++++ GIVEN RECORDS ++++

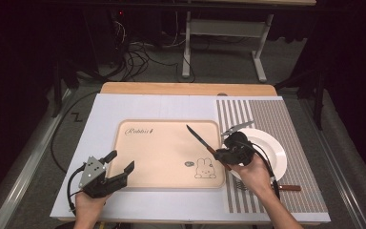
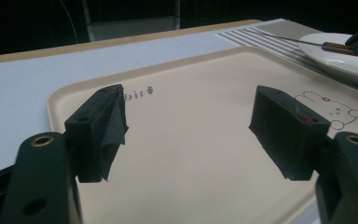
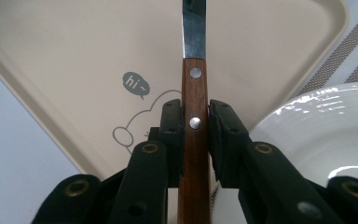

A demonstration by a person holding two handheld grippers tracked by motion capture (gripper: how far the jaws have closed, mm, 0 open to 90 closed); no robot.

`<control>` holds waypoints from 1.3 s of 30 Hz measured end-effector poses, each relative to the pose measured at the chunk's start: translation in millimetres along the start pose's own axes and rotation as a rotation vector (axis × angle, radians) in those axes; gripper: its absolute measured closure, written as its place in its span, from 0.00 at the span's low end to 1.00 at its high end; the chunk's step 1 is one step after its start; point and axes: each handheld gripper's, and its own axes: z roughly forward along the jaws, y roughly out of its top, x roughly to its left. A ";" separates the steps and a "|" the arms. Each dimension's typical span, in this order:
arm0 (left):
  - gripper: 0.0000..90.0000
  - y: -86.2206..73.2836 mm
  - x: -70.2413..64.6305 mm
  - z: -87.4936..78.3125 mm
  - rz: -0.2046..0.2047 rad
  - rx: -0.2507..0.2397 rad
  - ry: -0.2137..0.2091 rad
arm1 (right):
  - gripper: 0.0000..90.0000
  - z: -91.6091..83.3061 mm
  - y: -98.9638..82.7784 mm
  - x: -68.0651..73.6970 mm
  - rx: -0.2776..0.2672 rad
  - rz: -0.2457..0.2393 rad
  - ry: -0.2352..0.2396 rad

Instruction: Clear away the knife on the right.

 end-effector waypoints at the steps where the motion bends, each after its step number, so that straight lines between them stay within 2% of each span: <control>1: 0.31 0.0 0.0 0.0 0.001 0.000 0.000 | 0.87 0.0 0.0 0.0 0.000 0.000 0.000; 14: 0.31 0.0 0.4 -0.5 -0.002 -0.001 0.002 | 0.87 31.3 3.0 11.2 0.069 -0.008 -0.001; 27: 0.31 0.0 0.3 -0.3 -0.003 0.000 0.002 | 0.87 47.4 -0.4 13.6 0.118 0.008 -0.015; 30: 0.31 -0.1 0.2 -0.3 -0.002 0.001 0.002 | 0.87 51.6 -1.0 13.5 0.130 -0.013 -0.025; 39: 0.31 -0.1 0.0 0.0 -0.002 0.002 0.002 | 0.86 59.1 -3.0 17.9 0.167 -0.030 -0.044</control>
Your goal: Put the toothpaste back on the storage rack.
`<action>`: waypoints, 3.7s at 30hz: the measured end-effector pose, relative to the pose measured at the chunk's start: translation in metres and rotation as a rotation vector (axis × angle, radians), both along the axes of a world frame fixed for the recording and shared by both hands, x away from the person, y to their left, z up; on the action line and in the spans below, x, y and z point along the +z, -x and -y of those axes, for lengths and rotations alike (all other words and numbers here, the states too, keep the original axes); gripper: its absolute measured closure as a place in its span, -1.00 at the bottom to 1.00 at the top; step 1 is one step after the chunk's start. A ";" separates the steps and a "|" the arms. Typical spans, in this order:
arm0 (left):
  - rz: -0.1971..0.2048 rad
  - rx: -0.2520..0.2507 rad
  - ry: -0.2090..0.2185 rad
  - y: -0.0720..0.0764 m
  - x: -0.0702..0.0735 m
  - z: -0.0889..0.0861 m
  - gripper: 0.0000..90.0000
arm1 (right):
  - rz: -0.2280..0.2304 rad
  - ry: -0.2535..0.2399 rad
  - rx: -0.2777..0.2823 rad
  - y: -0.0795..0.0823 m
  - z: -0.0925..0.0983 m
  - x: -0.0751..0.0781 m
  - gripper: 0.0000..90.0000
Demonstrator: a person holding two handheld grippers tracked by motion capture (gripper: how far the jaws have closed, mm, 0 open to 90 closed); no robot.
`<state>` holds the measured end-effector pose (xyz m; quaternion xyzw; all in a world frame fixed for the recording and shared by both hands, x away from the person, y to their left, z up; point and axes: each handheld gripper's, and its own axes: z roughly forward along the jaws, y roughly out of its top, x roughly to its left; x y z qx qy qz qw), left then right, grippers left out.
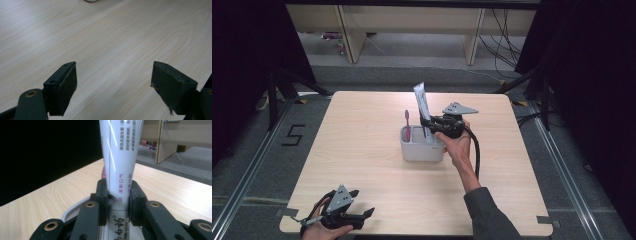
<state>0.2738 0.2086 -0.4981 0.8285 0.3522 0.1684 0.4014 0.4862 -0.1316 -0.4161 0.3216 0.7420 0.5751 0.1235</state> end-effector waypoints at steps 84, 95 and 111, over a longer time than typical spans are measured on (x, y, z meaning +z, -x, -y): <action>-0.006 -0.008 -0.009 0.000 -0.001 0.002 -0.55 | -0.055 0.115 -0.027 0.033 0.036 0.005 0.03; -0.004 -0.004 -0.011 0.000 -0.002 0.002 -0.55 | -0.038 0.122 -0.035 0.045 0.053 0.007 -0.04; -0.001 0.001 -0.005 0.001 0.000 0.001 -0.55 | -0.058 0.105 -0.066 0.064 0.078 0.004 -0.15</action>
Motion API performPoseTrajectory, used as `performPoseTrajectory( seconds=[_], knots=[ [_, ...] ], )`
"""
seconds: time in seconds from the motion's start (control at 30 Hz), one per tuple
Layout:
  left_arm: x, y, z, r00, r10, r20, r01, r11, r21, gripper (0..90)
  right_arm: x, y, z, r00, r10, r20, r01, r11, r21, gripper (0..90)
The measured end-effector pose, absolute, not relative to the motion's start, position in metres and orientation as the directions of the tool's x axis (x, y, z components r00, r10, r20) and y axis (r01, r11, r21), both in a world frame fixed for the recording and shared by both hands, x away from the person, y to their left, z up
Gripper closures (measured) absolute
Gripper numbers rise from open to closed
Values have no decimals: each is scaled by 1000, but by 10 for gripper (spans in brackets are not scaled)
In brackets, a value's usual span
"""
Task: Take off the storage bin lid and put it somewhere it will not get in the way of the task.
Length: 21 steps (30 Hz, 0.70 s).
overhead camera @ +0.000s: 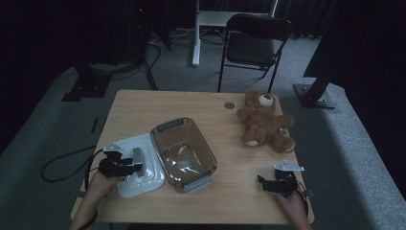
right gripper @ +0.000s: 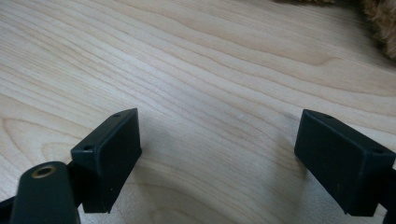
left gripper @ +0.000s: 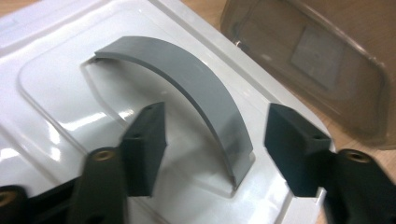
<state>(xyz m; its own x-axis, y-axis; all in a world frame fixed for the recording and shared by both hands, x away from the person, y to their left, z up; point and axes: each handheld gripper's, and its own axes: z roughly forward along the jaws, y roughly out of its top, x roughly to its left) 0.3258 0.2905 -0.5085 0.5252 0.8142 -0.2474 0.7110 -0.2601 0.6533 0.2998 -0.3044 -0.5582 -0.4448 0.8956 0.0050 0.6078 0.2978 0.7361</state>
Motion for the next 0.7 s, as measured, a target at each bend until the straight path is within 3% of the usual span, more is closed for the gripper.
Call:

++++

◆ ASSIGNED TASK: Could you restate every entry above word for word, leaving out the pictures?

◆ RESPONSE:
A demonstration by a person holding two handheld grippers tracked by motion capture (gripper: how far the jaws have closed, mm, 0 open to 90 closed); no robot.

`<control>` holds waypoints from 1.3 s of 30 Hz measured end-effector poses, each relative to the pose measured at the chunk's start: translation in millimetres along the start pose's own axes and rotation as a rotation vector (axis × angle, radians) in those axes; gripper: its absolute measured closure, written as its place in its span, from 0.00 at the span's low end to 1.00 at its high end; the chunk's step 1 is one step after its start; point and axes: each handheld gripper's, and its own axes: z roughly forward along the jaws, y roughly out of its top, x roughly to its left. A ";" separates the steps and a "|" the arms. Each dimension's typical span, in this order:
arm0 (left):
  - gripper: 0.0000..90.0000
  - y: -86.2206..73.2836 mm
  - x: -70.2413..64.6305 mm
  - z: -87.4936..78.3125 mm
  - rz: -0.2046..0.2047 rad
  - rx: -0.2507..0.2397 rad
  - ry: -0.2137..0.2091 rad
arm1 (right):
  - gripper: 0.0000..90.0000
  - z: -91.6091..83.3061 mm
  - y: -98.9638..82.7784 mm
  - x: -68.0651..73.6970 mm
  - rx: -0.2776..0.2672 rad
  - rz: -0.2457..0.2393 rad
  - ry: -0.2352..0.2396 rad

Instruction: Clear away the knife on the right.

 end-effector waypoints at the steps where the motion bends, each after its step number, so that straight lines between them stay within 2% of each span: <control>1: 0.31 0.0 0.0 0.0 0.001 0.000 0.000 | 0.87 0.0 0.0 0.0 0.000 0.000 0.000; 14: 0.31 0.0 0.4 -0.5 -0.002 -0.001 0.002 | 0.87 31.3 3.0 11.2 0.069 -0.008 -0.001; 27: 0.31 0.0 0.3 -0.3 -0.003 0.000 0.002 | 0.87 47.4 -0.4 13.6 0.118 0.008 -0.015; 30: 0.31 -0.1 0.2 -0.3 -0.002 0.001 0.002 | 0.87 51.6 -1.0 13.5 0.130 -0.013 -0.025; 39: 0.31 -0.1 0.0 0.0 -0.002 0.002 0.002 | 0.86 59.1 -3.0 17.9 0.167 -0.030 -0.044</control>
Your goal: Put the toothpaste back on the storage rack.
`<action>`: waypoints, 3.7s at 30hz: the measured end-effector pose, relative to the pose measured at the chunk's start: translation in metres and rotation as a rotation vector (axis × angle, radians), both along the axes of a world frame fixed for the recording and shared by both hands, x away from the person, y to their left, z up; on the action line and in the spans below, x, y and z point along the +z, -x and -y of those axes, for lengths and rotations alike (all other words and numbers here, the states too, keep the original axes); gripper: its absolute measured closure as a place in its span, -1.00 at the bottom to 1.00 at the top; step 1 is one step after the chunk's start. A ";" separates the steps and a "|" the arms. Typical spans, in this order:
arm0 (left):
  - rz: -0.1971..0.2048 rad
  - rx: -0.2520..0.2507 rad
  - ry: -0.2090..0.2185 rad
  - y: -0.0720..0.0764 m
  - x: -0.0702..0.0735 m
  - z: -0.0889..0.0861 m
  - gripper: 0.0000..90.0000
arm1 (right):
  - rz: -0.2280..0.2304 rad
  - ry: -0.2535..0.2399 rad
  - rx: -0.2777..0.2823 rad
  - y: -0.0795..0.0823 m
  - z: -0.0925..0.0983 m
  - x: -0.0751..0.0781 m
  - gripper: 0.0000..90.0000
Demonstrator: a person holding two handheld grippers tracked by motion capture (gripper: how far the jaws have closed, mm, 0 open to 90 closed); no robot.
`<state>` holds the measured end-effector pose (xyz m; quaternion xyzw; all in a world frame fixed for the recording and shared by both hands, x away from the person, y to their left, z up; point and axes: each handheld gripper's, and its own axes: z roughly forward along the jaws, y roughly out of its top, x roughly to its left; x y z qx qy qz qw), left then right, grippers left out.
<state>0.2738 0.2086 -0.4981 0.8285 0.3522 0.1684 0.4014 0.4862 -0.1316 -0.4161 0.3216 0.7420 0.5751 0.1235</state> end-effector waypoints at steps 84, 95 and 111, over a longer time than typical spans are measured on (x, y, z meaning +z, -x, -y): <action>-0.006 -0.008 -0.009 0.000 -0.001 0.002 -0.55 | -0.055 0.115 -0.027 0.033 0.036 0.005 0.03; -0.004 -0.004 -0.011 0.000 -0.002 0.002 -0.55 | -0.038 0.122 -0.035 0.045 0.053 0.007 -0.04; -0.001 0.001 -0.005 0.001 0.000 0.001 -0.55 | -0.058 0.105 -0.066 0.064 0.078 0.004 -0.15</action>
Motion API performPoseTrajectory, used as `performPoseTrajectory( seconds=[_], knots=[ [_, ...] ], )`
"""
seconds: time in seconds from the motion's start (control at 30 Hz), one per tuple
Layout:
  left_arm: x, y, z, r00, r10, r20, r01, r11, r21, gripper (0..90)
  right_arm: x, y, z, r00, r10, r20, r01, r11, r21, gripper (0..90)
The measured end-effector pose, absolute, not relative to the motion's start, position in metres and orientation as the directions of the tool's x axis (x, y, z components r00, r10, r20) and y axis (r01, r11, r21), both in a world frame fixed for the recording and shared by both hands, x away from the person, y to their left, z up
Gripper closures (measured) absolute
Gripper numbers rise from open to closed
Values have no decimals: each is scaled by 1000, but by 10 for gripper (spans in brackets are not scaled)
In brackets, a value's usual span
"""
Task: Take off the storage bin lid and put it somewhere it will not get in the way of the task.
Length: 21 steps (30 Hz, 0.70 s).
overhead camera @ +0.000s: 
right gripper @ +0.000s: 
left gripper @ +0.000s: 
<state>(xyz m; its own x-axis, y-axis; all in a world frame fixed for the recording and shared by both hands, x away from the person, y to their left, z up; point and axes: each handheld gripper's, and its own axes: z roughly forward along the jaws, y roughly out of its top, x roughly to its left) 0.3258 0.2905 -0.5085 0.5252 0.8142 -0.2474 0.7110 -0.2601 0.6533 0.2998 -0.3044 -0.5582 -0.4448 0.8956 0.0050 0.6078 0.2978 0.7361</state>
Motion for the next 0.7 s, as measured, a target at each bend until the straight path is within 3% of the usual span, more is closed for the gripper.
Call:

This answer has been written out in full.